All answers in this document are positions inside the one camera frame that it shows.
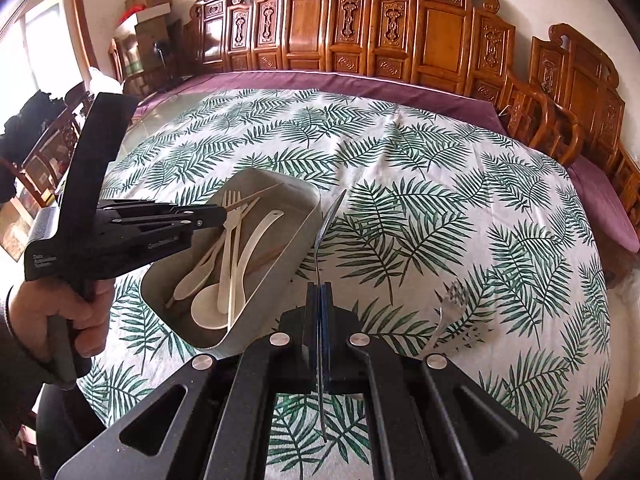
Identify cream plastic fork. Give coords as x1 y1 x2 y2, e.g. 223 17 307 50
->
221 190 247 332

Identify metal knife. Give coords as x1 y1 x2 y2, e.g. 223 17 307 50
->
314 189 348 443

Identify wooden dining chair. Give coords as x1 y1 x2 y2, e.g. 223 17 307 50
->
20 110 91 203

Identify wooden framed window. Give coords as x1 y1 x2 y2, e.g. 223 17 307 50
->
0 0 98 126

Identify wooden chair left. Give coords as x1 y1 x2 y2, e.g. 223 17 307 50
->
0 89 68 201

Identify white flat box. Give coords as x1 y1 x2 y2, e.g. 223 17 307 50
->
116 4 172 32

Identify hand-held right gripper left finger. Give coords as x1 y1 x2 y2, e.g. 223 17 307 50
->
55 282 321 480

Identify white soup spoon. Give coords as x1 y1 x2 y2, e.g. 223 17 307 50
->
191 210 285 330

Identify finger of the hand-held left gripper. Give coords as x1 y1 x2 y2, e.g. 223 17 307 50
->
112 216 227 236
97 199 228 222

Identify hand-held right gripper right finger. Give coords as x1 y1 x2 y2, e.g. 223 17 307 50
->
320 282 583 480

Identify carved wooden bench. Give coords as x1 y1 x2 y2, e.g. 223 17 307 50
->
252 0 517 97

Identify grey metal tray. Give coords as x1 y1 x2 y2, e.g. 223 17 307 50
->
140 167 322 350

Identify cream plastic knife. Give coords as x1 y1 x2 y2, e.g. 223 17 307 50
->
217 197 262 312

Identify carved wooden armchair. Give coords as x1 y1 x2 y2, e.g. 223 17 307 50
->
182 0 257 77
500 22 627 171

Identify cream plastic spoon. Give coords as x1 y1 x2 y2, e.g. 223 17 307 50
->
172 220 236 300

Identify wooden armrest frame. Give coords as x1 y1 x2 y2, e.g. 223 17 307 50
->
612 145 640 213

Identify leaf print cloth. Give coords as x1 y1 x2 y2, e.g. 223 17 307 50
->
80 87 613 480

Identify person's left hand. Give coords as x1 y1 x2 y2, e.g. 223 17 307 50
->
7 277 113 358

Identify wooden chopstick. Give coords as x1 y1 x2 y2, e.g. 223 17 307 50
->
166 184 282 308

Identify person's left forearm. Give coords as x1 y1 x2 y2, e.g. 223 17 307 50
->
0 285 56 401

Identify clear plastic fork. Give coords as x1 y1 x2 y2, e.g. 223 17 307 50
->
425 282 468 358

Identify large cardboard box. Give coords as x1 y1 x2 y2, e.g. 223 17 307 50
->
134 17 172 56

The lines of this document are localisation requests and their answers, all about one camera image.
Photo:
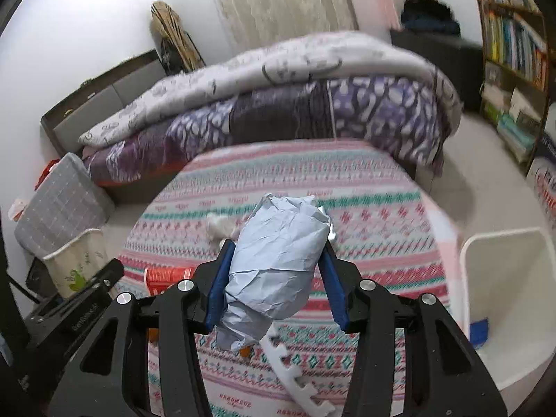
--
- WHAT TO WORK ON -
The result should be every line that contains "hand", copied from the entries.

- RESULT -
Identify hand-held right gripper left finger. Give coords as x1 y1 x2 y2, e.g. 223 17 307 50
Identify finger of the hand-held left gripper. Give coords as x1 y1 x2 y2, e.g. 223 17 307 50
Identify hand-held right gripper right finger. Give coords as x1 y1 x2 y2, e.g. 223 17 307 50
Identify person's left hand. Give coords as x1 y1 x2 y2, e.g. 223 17 307 50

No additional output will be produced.